**Work order**
Look at the data below and print exactly the lines from its first line through the line with "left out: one"; the pictures stay out of the copy.

(Provided data begins)

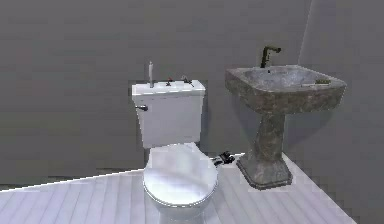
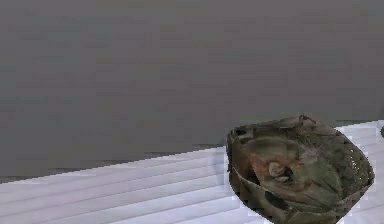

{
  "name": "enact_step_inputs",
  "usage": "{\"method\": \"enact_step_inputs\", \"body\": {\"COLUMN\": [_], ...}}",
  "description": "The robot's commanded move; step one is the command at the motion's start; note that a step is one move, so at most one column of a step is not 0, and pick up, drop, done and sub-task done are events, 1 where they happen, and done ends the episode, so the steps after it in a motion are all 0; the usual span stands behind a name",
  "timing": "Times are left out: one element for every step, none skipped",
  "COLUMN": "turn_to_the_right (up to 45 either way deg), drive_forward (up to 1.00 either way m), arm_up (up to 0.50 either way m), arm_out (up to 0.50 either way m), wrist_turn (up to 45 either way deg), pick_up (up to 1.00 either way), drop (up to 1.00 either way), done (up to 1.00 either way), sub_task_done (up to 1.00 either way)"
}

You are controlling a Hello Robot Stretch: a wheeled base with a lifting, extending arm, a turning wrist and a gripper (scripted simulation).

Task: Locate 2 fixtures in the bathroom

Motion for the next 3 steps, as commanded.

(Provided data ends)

**Reply to the exercise**
{
  "name": "enact_step_inputs",
  "usage": "{\"method\": \"enact_step_inputs\", \"body\": {\"COLUMN\": [_], ...}}",
  "description": "The robot's commanded move; step one is the command at the motion's start; note that a step is one move, so at most one column of a step is not 0, and pick up, drop, done and sub-task done are events, 1 where they happen, and done ends the episode, so the steps after it in a motion are all 0; the usual span stands behind a name",
  "timing": "Times are left out: one element for every step, none skipped",

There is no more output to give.